## [WHAT YOU ARE ASKED TO DO]
Every line below that holds the string "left" must be copied.

## [DATA BELOW]
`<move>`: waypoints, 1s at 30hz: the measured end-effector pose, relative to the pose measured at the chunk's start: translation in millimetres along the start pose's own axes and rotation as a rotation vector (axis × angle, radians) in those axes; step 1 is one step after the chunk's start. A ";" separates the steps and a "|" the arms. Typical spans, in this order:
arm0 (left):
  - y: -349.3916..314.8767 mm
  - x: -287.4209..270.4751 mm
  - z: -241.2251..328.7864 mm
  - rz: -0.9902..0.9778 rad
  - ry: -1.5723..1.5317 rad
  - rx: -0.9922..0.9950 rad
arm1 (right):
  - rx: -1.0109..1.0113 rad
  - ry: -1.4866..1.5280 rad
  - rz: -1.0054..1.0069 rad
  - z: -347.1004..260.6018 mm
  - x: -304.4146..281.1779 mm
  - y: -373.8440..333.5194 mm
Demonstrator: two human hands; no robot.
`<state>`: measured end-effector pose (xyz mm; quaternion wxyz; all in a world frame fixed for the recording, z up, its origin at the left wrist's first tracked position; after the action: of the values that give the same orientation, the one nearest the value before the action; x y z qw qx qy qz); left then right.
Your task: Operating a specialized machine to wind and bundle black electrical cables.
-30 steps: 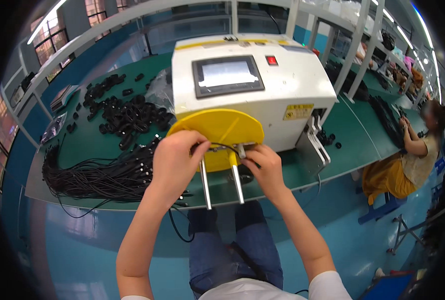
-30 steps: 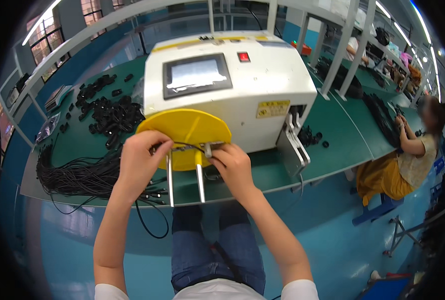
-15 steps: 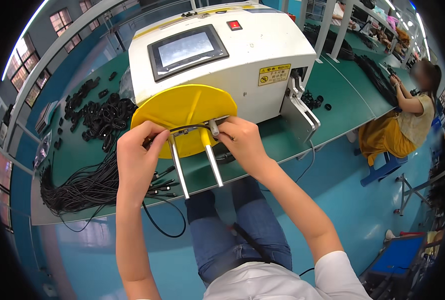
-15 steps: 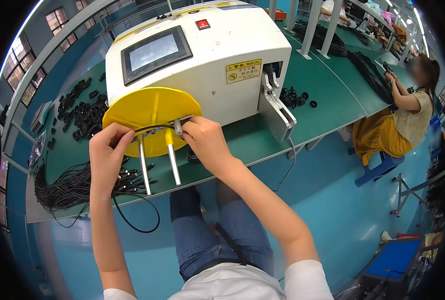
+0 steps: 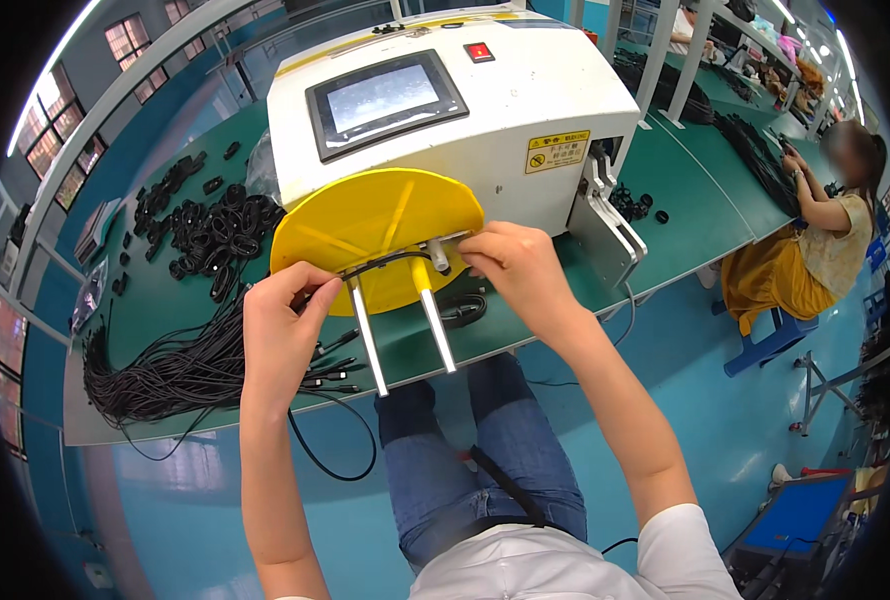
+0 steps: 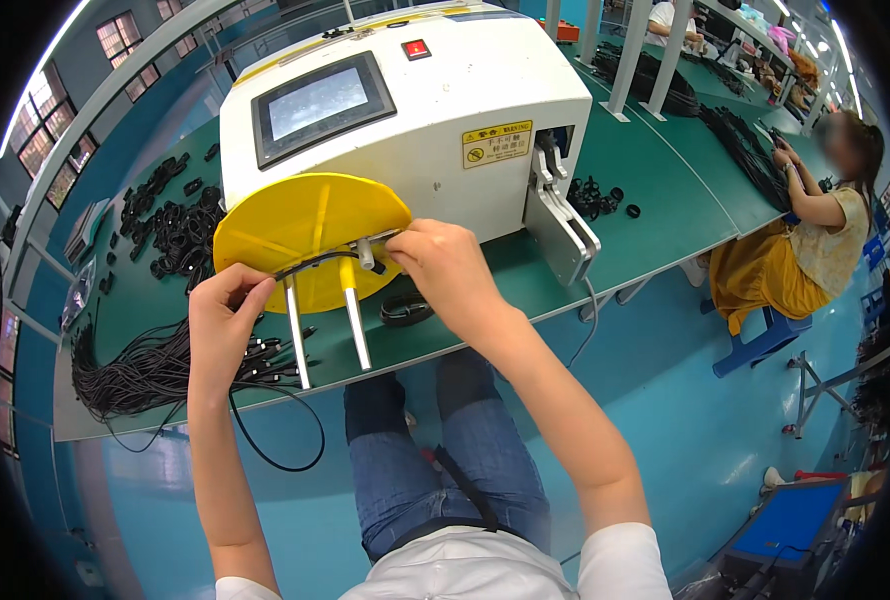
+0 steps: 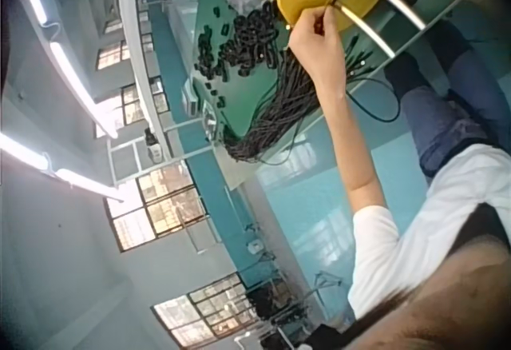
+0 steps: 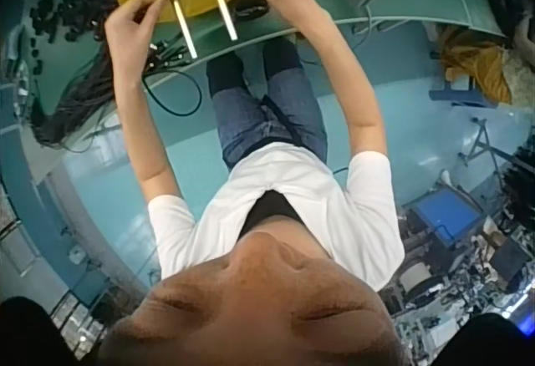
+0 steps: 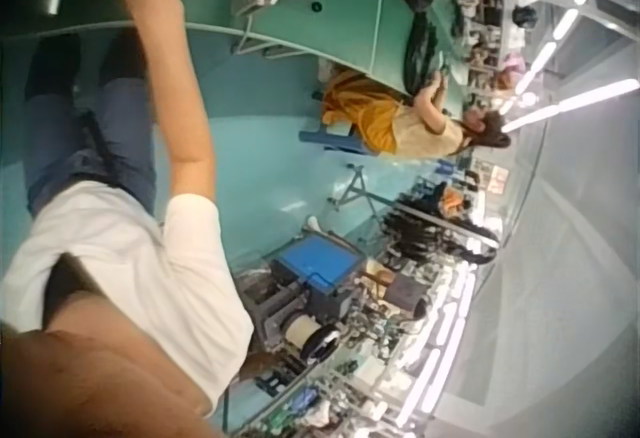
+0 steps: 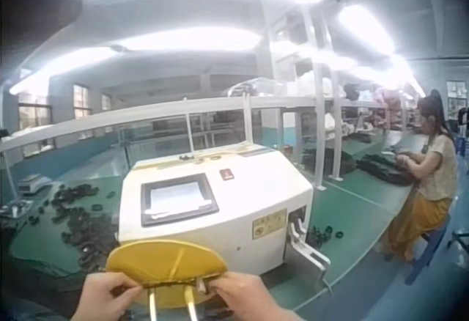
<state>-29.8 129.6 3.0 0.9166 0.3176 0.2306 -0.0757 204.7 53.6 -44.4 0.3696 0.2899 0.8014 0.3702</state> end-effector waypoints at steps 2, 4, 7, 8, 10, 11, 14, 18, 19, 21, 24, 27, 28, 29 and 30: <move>-0.8 -0.1 -1.2 0.001 0.014 -0.001 | 0.108 0.039 -0.047 1.8 -0.1 -0.4; -0.1 0.0 -0.4 0.006 0.013 0.006 | 0.156 0.057 -0.068 0.7 1.4 0.5; 0.1 0.3 0.1 0.011 0.013 0.006 | 0.177 0.102 -0.071 -2.7 12.0 -2.6; -0.4 0.8 -0.4 0.010 0.011 0.002 | 0.173 0.104 -0.070 -3.6 15.0 -3.4; -0.6 -0.3 -2.1 0.014 0.009 0.002 | 0.206 0.054 -0.076 -4.7 20.3 -4.2; -0.7 -1.4 -3.1 0.013 -0.025 -0.028 | 0.221 0.027 -0.079 -4.7 22.0 -4.1; -2.6 -5.7 -7.6 0.014 -0.095 -0.080 | 0.144 -0.032 -0.061 -4.0 25.5 -3.0; -6.5 -13.5 -15.7 0.011 -0.185 -0.189 | 0.118 -0.070 -0.061 -5.0 24.0 -2.3; -7.2 -12.3 -16.0 0.008 -0.190 -0.194 | 0.126 -0.070 -0.068 -5.3 24.2 -2.6; -8.1 -10.2 -17.6 0.002 -0.200 -0.201 | 0.117 -0.069 -0.069 -4.4 25.8 -3.6; -10.2 -6.5 -27.0 -0.001 -0.201 -0.178 | 0.118 -0.077 -0.073 -4.1 24.7 -3.5; -18.5 -10.2 -29.1 -0.033 -0.253 -0.272 | 0.124 -0.099 -0.108 -5.2 21.6 -0.6; -23.0 -11.8 -30.4 -0.067 -0.303 -0.379 | 0.116 -0.101 -0.101 -5.6 19.5 -0.7; -27.0 -13.0 -31.7 -0.102 -0.354 -0.485 | 0.131 -0.061 -0.083 -5.8 16.6 -1.7; -30.4 -18.1 -34.5 -0.093 -0.349 -0.475 | 0.143 -0.012 -0.066 -7.3 16.7 -2.3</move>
<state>-67.4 126.9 -29.0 0.9867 0.0654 0.0949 -0.1149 189.1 61.9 -49.3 0.3649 0.2911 0.8327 0.2979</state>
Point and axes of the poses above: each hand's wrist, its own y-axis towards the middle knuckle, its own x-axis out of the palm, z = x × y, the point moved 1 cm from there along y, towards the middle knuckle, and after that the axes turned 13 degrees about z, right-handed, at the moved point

## [TASK OUTPUT]
arm0 (left):
`<state>`: measured end-effector pose (xyz mm; quaternion wxyz; all in a world frame fixed for the recording, z up, its origin at the left wrist's first tracked position; after the action: of the values that give the same orientation, the one nearest the value before the action; x y z qw qx qy qz); left then right.

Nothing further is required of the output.